Antônio Conselheiro decided then to retreat and to establish in 1893 a permanent place for his growing band of now quasi-insurrectionaries. Near the city of Monte Santo, in the Northeast tip of Bahia, he founded the village of Belo Monte (Fair Hill), in an area named Canudos. It was set in an abandoned farm amid several mountain ranges, near the Vaza-Barris River.

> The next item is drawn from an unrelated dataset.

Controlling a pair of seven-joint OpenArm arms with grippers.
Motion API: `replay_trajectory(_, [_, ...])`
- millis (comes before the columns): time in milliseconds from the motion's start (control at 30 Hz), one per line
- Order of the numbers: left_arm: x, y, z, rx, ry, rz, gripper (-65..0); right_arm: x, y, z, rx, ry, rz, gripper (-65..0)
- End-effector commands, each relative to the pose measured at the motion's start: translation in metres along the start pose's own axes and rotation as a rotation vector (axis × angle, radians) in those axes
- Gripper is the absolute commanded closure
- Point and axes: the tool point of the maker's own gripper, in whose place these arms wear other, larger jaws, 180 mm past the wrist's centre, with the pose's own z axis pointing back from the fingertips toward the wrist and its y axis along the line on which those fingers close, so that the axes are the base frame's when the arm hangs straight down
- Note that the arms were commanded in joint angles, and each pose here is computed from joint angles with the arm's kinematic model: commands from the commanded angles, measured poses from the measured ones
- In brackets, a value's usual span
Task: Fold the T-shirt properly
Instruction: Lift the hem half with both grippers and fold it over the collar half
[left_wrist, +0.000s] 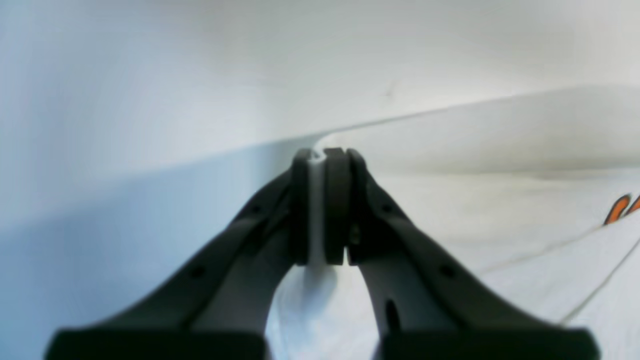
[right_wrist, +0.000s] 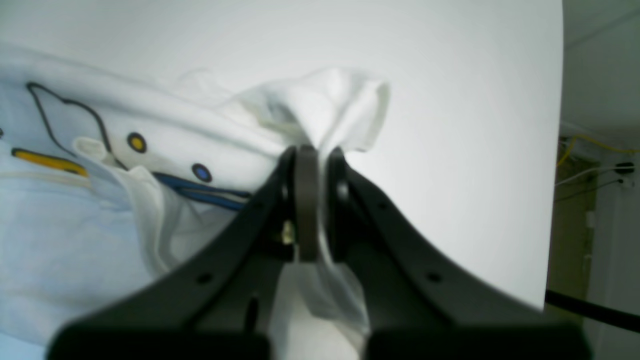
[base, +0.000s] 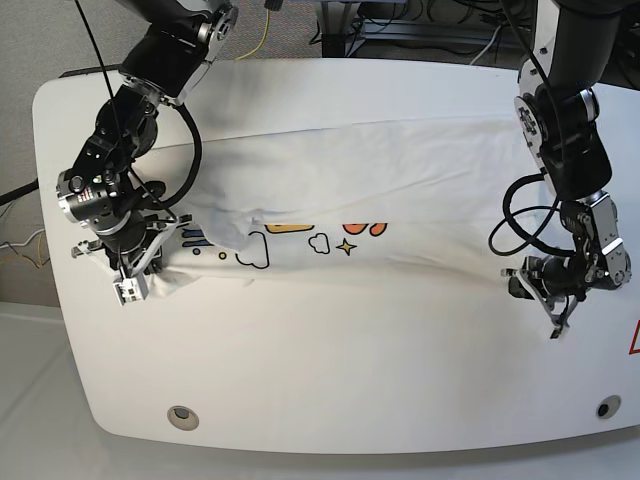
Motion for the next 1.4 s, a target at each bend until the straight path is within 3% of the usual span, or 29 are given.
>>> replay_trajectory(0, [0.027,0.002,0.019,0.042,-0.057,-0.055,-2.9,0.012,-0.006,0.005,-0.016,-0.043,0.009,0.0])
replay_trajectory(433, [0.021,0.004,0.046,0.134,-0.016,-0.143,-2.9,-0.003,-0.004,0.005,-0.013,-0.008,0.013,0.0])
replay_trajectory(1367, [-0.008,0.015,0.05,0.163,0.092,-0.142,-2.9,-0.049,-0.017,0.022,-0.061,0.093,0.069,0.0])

In Canudos, Antônio Conselheiro, aided by a local government by committee, composed by 12 "apostles", or elders, established a communitarian society, with division of labour and produce, common property, abolition of civil marriage and of the official currency, prohibition of taverns, liquor and prostitution, rigid control over crimes and mandatory religious activities. He also gave a measure of personal freedom from injustice and oppression by landlords and governmental authorities. The fame of Canudos spread rapidly throughout the Northeast, as being a promised land of "milk and honey". Former black slaves, uprooted indigenous people and impoverished and landless caboclos started to come in droves to Canudos. By one year later, Canudos already had 8,000 new residents; by 1895 its population had grown to more than 30,000 and more than 5,000 dwellings. Two churches and one school were also built and commerce and agriculture became more organised.

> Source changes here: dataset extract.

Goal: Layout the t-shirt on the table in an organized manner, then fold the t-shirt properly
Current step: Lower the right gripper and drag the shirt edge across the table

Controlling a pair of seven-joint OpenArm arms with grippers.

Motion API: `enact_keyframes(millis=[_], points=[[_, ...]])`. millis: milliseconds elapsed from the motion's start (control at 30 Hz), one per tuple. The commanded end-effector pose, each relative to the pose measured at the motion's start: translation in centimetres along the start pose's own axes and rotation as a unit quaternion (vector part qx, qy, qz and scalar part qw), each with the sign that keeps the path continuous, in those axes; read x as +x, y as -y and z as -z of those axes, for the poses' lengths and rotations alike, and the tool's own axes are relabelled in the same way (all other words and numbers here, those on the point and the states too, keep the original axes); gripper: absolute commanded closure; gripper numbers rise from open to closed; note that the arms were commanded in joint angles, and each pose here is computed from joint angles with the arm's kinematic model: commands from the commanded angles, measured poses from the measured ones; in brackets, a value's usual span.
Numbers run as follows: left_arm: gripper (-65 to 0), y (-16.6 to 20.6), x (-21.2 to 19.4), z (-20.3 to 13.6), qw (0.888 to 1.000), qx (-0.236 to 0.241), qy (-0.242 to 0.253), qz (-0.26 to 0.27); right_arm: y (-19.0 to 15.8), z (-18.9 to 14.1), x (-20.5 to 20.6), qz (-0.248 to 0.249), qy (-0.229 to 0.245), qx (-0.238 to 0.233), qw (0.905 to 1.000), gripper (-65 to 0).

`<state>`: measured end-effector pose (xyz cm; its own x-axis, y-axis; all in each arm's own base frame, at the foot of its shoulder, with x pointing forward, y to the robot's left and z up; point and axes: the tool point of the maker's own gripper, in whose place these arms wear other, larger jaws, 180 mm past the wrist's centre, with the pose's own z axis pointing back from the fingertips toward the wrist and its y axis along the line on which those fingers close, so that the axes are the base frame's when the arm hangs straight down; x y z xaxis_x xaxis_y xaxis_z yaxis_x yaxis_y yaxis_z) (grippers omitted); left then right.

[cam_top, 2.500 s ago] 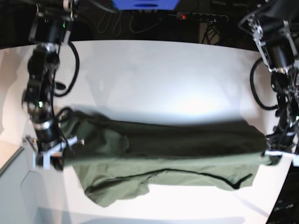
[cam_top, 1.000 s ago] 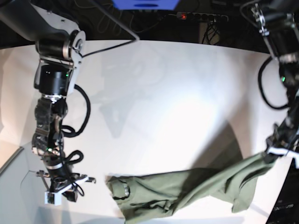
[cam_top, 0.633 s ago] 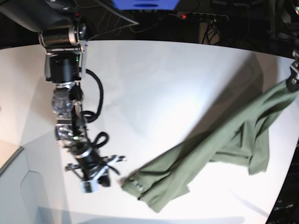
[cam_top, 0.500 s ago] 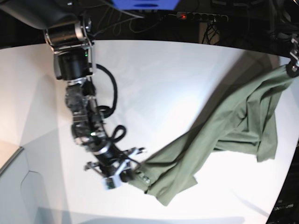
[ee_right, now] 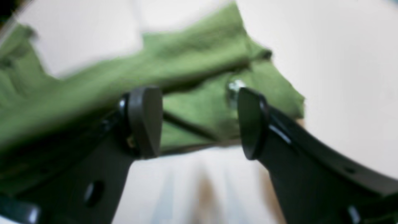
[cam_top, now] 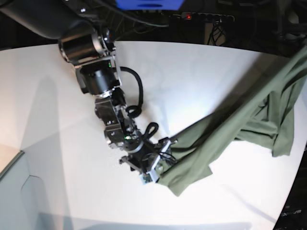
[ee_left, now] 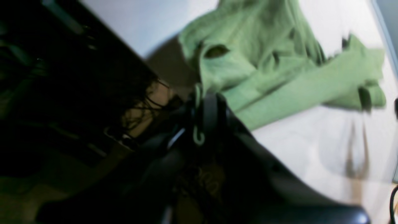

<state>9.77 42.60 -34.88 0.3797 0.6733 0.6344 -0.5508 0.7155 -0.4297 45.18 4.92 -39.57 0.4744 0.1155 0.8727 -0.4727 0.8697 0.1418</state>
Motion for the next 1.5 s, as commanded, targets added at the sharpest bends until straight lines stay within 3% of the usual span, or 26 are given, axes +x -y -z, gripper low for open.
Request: enact_keyframes(millis=[0, 200, 533, 733, 1000, 1133, 1333, 1467], points=[[0.0, 0.1, 2.6, -0.6, 0.999, -0.004, 0.030, 0.017, -0.3, 0.4, 2.8, 0.003, 0.045, 0.006, 0.9990, -38.1], [0.0, 0.7, 5.4, -0.3, 0.998, -0.011, 0.052, 0.032, -0.5, 0.5, 1.5, 0.021, 0.082, 0.008, 0.9964, -38.2], [0.0, 1.8, 6.4, 0.4, 0.997, -0.026, 0.069, 0.029, -0.6, 0.4, 1.0, 0.024, 0.080, 0.008, 0.9965, -38.2], [0.0, 2.1, 6.7, 0.4, 0.996, -0.028, 0.074, 0.029, -1.1, 0.2, -1.7, 0.033, 0.057, 0.010, 0.9978, -38.1], [0.0, 2.8, 7.3, 0.8, 0.995, -0.038, 0.083, 0.026, -5.7, 0.3, -4.1, -0.029, 0.025, 0.066, 0.9971, -37.0], [0.0, 2.8, 7.3, 0.8, 0.995, -0.037, 0.084, 0.026, -6.4, 0.4, -4.0, -0.042, 0.023, 0.075, 0.9961, -28.1], [0.0, 2.8, 7.3, 0.7, 0.995, -0.037, 0.085, 0.026, -6.3, 0.4, -3.8, -0.042, 0.025, 0.073, 0.9961, 0.0], [0.0, 2.8, 7.3, 0.7, 0.995, -0.037, 0.085, 0.026, -5.5, 0.4, -3.8, -0.031, 0.025, 0.063, 0.9972, 0.0]])
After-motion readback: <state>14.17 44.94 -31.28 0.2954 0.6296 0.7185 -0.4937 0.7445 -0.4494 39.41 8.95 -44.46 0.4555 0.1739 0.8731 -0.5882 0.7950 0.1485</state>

The massive presence of such kinds of people started to cause much fear and trouble in the region, since many of the new residents were not-so-peaceful "jagunços" (hired armed men who worked for farmers), leading to appeals to the government for repression and control. Fearing an invasion of the city of Juazeiro by the "Conselhistas", who had a dispute with a lumber merchant, its mayor appealed hysterically to the provincial government. A visit by two Capuchin friars to Canudos was insufficient to calm the population and one of them mistakenly accused Antônio Conselheiro of trying to raise a monarchist sedition.

All was set for the start of military aggression against the largely peaceful settlement.

===Death===

During the heavy military siege that followed, Antônio Conselheiro spent his time praying and fasting troubled by the death, hunger and suffering of his followers. Due to this severe fasting, he died on 22 September 1897, at the age 67. The cause of death was probably dysentery. His death was the beginning of Canudos' defeat, which eventually brought about the brutal death of more than 50% of the city's inhabitants during the military operations and ensuing atrocities committed by the army against the civilian population.

His body was found and identified by military surgeons. His head was cut off and sent to Salvador as proof of his death and displayed as a trophy. It was examined by forensic expert, Dr. Raimundo Nina Rodrigues, and placed in permanent exhibition at the museum of the Escola Bahiana de Medicina (Medical School of Bahia), where it was destroyed in a fire in May 1905.

==Literature==

Besides his written preachings, Antônio Conselheiro left only one religious treatise, written in May 1895 and titled Apontamentos dos Preceitos da Divina Lei de Nosso Senhor Jesus Cristo, para a Salvação dos Homens ("Annotations on the Precepts of Our Lord Jesus Christ's Divine Law for the Salvation of Men").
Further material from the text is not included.